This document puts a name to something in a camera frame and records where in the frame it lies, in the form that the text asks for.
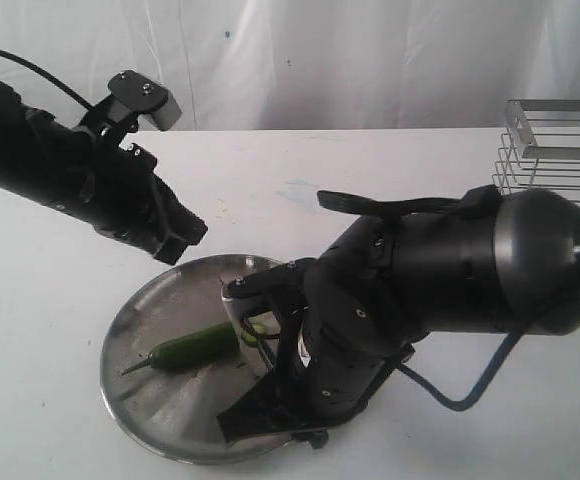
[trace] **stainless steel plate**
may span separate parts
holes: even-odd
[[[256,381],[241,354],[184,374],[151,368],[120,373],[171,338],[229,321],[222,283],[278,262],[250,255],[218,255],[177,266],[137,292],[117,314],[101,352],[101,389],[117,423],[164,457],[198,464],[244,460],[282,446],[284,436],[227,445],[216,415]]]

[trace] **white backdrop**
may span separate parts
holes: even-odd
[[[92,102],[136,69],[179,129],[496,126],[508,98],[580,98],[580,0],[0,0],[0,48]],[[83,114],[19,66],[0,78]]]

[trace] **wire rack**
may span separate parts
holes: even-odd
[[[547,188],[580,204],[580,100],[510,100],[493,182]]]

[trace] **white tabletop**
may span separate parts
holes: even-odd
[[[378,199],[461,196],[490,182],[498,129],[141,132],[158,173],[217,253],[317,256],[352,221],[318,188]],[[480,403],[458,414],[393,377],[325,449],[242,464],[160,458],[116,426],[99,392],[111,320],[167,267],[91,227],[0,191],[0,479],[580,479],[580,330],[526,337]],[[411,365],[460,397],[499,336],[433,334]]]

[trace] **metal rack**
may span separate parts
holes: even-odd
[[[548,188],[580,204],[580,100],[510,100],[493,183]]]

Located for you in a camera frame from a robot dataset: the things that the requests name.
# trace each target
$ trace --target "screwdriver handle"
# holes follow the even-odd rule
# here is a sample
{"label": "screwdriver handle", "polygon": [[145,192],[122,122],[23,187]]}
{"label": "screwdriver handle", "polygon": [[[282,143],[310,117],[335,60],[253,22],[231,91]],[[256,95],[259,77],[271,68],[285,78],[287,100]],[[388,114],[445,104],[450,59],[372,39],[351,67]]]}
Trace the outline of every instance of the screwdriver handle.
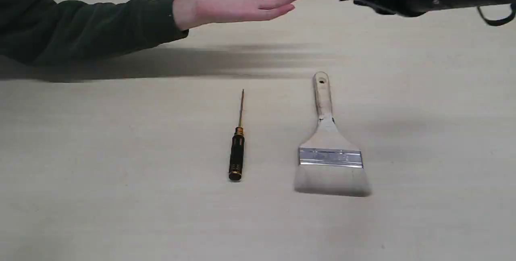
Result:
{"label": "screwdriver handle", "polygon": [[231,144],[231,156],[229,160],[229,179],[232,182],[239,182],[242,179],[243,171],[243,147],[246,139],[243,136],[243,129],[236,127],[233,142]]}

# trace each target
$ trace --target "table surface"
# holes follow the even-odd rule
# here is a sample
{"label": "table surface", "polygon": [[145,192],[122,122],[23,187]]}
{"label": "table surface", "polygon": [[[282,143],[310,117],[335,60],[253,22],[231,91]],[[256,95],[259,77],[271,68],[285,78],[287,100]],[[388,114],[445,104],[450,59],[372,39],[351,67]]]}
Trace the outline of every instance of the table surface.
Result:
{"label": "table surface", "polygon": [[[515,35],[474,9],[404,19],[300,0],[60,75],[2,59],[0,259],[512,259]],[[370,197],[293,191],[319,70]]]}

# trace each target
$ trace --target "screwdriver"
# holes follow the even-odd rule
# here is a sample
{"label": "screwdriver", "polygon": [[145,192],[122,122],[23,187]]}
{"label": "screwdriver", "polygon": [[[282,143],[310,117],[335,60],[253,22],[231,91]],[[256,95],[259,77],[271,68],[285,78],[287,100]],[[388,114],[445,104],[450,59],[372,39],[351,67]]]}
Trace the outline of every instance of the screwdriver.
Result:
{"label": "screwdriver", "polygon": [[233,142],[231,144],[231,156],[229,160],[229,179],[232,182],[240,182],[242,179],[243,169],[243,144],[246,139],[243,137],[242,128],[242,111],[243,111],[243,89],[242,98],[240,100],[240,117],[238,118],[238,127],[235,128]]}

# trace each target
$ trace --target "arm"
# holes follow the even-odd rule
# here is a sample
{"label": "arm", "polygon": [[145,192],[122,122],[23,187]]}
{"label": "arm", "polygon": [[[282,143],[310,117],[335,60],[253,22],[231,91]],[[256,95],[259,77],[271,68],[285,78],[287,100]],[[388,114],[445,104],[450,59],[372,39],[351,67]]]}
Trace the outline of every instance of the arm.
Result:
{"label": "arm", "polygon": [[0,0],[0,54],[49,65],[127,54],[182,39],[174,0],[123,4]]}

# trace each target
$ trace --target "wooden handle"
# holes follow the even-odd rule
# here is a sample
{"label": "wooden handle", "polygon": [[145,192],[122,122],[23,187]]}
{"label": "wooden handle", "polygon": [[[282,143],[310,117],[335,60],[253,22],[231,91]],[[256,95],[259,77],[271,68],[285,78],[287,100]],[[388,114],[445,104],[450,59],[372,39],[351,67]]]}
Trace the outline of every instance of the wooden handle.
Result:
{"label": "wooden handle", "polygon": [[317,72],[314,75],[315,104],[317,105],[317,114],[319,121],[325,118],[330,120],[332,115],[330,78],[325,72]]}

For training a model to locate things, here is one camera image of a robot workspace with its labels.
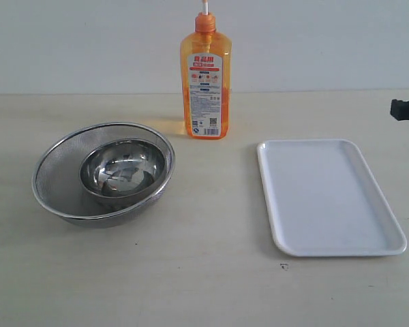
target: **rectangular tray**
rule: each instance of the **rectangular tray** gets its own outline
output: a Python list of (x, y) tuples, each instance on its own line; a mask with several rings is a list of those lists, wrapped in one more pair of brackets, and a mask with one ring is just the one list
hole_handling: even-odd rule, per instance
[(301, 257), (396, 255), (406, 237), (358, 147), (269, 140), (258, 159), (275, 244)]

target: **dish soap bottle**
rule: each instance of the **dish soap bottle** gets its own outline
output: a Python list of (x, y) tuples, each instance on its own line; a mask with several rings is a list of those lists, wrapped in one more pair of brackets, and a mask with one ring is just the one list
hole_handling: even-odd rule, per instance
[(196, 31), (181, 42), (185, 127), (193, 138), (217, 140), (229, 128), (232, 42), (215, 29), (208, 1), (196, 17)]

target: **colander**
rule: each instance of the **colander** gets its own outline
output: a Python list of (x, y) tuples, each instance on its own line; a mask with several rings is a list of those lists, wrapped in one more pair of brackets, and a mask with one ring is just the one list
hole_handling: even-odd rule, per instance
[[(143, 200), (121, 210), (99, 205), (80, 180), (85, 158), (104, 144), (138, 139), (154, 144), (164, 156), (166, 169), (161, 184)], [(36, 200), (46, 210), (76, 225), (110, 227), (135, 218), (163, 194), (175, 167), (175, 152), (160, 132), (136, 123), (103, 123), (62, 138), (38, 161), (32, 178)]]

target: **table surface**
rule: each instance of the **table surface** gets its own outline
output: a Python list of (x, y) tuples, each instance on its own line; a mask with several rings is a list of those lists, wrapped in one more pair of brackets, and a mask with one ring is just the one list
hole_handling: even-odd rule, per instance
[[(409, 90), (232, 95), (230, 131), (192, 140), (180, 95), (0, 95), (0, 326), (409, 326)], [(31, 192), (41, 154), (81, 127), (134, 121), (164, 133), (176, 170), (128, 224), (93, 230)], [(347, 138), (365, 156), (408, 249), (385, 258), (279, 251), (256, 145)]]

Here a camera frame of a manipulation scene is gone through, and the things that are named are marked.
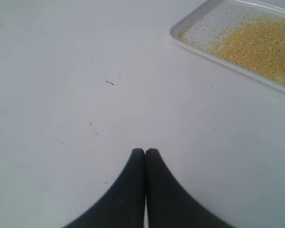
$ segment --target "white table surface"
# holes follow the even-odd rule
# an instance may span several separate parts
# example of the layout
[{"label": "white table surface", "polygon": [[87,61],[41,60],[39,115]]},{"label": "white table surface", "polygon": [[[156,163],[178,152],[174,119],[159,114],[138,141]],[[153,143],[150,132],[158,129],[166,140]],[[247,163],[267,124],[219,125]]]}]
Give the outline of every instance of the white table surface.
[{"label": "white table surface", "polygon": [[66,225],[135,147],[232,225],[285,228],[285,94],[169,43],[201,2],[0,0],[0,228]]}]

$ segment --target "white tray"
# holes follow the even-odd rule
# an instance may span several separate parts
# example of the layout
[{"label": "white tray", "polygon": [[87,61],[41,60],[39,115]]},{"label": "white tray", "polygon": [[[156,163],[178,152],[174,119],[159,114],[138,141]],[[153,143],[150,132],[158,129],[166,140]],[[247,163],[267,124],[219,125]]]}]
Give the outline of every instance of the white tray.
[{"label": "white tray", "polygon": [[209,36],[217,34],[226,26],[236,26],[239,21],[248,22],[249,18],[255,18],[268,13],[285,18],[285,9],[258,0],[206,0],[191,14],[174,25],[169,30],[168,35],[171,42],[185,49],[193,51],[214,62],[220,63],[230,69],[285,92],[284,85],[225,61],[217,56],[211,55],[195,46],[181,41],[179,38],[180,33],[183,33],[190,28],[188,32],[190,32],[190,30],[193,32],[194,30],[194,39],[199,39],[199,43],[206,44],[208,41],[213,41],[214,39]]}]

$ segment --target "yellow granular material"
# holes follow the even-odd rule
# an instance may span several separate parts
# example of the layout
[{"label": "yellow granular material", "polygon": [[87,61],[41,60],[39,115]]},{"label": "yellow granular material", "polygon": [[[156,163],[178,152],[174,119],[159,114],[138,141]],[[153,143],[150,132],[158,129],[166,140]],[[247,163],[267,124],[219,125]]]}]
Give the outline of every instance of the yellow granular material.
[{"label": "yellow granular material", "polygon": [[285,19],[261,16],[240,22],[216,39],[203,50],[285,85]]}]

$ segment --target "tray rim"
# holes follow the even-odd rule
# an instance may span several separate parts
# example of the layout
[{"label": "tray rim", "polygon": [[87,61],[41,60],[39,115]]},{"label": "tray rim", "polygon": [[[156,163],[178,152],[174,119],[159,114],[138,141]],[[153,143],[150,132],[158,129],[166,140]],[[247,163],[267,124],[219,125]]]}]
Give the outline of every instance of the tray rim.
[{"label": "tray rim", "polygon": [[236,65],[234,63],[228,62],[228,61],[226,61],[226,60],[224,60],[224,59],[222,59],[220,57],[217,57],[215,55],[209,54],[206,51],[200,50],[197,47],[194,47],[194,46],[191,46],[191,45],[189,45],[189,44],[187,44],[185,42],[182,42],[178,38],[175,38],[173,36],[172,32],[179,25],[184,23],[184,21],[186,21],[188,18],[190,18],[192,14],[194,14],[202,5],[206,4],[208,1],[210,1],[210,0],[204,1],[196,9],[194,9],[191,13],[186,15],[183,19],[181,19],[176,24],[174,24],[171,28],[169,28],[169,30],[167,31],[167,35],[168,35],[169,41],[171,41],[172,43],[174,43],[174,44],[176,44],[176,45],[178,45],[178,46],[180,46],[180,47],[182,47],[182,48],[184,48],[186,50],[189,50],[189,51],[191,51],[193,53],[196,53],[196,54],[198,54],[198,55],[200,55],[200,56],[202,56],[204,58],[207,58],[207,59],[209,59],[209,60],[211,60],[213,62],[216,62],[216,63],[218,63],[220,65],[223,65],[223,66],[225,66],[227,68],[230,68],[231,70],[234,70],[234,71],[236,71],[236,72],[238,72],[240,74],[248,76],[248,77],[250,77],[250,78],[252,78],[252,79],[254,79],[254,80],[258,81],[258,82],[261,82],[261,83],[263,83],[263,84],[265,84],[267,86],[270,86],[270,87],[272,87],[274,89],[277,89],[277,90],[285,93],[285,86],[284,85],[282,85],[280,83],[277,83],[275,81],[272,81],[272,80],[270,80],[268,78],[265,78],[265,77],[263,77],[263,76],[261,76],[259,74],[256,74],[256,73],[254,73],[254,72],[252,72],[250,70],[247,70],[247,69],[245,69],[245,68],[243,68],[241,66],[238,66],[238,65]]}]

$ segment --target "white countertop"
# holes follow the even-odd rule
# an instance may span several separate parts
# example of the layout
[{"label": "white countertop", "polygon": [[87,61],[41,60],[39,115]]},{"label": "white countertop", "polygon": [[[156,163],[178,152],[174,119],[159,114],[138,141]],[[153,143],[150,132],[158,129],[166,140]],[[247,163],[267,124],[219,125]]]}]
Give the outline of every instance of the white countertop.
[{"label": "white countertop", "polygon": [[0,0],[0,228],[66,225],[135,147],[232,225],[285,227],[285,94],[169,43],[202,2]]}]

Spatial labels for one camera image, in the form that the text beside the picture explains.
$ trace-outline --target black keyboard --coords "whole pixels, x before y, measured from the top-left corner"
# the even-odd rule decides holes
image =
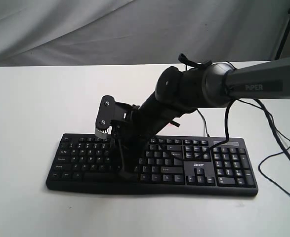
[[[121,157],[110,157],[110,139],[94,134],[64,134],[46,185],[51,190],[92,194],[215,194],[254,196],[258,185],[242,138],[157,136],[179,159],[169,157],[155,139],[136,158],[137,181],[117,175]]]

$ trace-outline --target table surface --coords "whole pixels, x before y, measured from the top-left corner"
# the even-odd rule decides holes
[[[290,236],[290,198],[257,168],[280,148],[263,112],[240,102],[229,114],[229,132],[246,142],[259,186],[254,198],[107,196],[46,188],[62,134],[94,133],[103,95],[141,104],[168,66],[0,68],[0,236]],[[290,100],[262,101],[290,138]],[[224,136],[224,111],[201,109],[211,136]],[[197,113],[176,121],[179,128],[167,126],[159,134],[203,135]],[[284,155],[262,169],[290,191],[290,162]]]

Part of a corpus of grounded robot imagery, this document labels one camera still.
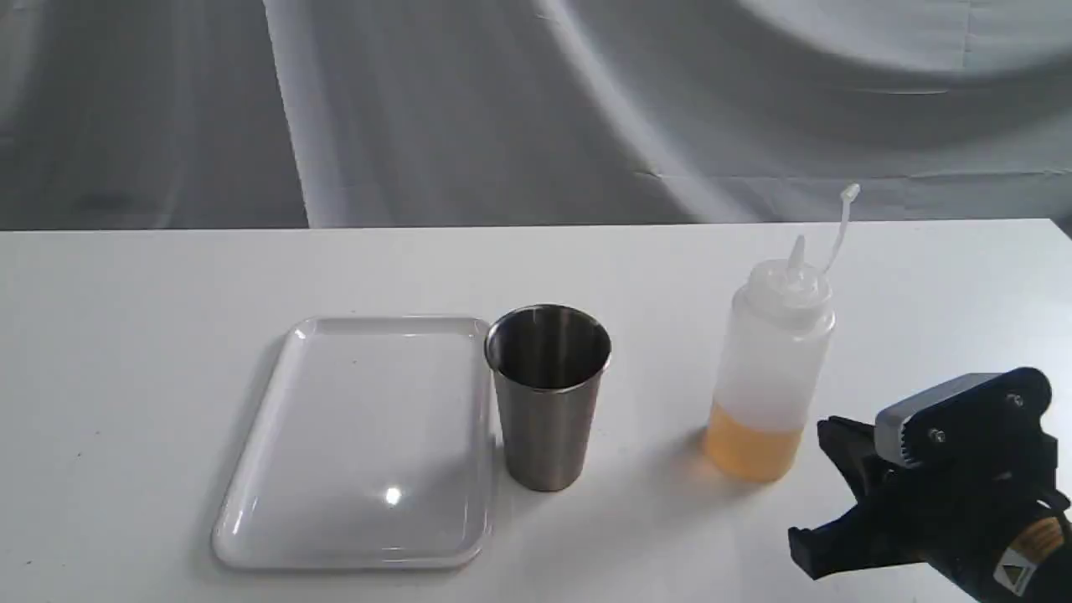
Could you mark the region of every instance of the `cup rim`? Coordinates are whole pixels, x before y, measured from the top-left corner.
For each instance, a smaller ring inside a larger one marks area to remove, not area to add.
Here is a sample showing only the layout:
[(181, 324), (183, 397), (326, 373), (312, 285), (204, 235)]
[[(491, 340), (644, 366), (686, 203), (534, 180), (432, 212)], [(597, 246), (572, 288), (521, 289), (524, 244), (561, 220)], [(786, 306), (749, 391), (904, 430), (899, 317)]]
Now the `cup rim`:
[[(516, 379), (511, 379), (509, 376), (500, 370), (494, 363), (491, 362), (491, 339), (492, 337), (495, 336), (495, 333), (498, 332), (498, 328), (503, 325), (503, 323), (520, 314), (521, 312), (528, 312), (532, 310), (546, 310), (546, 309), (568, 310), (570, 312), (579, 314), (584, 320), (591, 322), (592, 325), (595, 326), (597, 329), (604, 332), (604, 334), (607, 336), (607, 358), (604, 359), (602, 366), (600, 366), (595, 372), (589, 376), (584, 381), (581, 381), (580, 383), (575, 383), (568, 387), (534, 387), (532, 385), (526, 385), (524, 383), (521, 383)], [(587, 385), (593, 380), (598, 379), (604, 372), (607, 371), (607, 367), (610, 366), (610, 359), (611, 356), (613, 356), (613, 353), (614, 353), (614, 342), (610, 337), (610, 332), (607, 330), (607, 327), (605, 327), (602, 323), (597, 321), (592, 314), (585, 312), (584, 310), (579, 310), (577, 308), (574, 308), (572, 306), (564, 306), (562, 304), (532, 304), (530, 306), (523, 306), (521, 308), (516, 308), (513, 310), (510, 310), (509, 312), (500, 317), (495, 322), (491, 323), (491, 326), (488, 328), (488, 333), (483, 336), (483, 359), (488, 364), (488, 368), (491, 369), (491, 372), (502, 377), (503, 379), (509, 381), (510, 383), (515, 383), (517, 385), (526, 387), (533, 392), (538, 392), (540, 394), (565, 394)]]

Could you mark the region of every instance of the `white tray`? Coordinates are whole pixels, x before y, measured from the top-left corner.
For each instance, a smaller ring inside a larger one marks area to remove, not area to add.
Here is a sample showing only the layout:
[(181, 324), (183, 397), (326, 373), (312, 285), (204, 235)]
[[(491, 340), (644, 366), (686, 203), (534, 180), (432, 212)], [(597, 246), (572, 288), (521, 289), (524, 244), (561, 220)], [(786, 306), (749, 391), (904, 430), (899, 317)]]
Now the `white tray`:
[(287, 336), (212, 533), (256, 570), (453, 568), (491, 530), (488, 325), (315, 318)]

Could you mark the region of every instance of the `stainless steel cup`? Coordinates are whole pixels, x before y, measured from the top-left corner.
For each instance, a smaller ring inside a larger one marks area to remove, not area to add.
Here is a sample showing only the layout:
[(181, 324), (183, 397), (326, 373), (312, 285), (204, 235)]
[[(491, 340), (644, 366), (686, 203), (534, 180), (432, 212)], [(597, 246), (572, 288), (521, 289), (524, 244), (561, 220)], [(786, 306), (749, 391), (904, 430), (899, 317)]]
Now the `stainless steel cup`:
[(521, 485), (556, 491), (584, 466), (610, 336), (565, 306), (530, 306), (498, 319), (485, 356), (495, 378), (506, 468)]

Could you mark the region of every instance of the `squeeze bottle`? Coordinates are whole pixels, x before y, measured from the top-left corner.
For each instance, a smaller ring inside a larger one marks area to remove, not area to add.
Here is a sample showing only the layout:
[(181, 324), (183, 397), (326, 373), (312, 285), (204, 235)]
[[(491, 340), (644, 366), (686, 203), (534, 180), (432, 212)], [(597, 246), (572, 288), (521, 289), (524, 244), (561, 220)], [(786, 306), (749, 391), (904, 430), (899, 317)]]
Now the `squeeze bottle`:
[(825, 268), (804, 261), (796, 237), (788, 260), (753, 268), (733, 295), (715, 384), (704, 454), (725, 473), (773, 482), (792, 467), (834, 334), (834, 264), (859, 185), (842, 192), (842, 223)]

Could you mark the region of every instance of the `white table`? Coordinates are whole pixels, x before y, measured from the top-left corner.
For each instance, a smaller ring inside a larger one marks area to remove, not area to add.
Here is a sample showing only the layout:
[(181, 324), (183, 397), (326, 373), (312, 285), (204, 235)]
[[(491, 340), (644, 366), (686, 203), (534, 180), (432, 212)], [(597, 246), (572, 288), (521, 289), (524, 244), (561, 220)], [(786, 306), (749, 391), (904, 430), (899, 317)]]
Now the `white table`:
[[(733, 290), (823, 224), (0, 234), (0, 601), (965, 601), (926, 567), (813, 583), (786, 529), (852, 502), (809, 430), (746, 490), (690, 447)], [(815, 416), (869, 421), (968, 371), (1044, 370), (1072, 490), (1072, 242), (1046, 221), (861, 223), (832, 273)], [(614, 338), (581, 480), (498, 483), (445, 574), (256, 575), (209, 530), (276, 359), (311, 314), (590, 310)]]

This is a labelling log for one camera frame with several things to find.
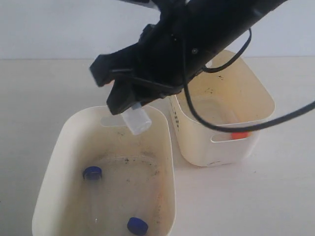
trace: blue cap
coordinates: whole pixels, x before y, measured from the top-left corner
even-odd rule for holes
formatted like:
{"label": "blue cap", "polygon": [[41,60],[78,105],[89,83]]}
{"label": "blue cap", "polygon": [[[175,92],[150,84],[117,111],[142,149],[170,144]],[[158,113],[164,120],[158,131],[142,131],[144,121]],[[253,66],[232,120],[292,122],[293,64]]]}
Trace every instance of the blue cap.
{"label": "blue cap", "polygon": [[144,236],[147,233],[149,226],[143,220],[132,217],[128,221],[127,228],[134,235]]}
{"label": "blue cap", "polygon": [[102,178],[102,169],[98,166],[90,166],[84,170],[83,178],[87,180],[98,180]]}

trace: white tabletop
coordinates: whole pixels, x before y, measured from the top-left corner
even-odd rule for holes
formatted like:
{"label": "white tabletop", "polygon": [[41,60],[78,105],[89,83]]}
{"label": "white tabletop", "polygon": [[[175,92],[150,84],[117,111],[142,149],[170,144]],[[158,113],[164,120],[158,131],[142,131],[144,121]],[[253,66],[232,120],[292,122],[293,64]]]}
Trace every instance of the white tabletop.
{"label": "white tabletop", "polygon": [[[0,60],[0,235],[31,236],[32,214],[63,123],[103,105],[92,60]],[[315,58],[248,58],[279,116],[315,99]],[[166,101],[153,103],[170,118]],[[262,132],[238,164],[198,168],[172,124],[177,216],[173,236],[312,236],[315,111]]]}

● **Activity**
Find the string "document" in the records, then copy each line where it occurs.

● **Exercise solution**
This document puts a name to something in a camera frame and records where in the frame it lies, in the form that the text asks for.
Part of a corpus of grounded robot imagery, this document labels one camera still.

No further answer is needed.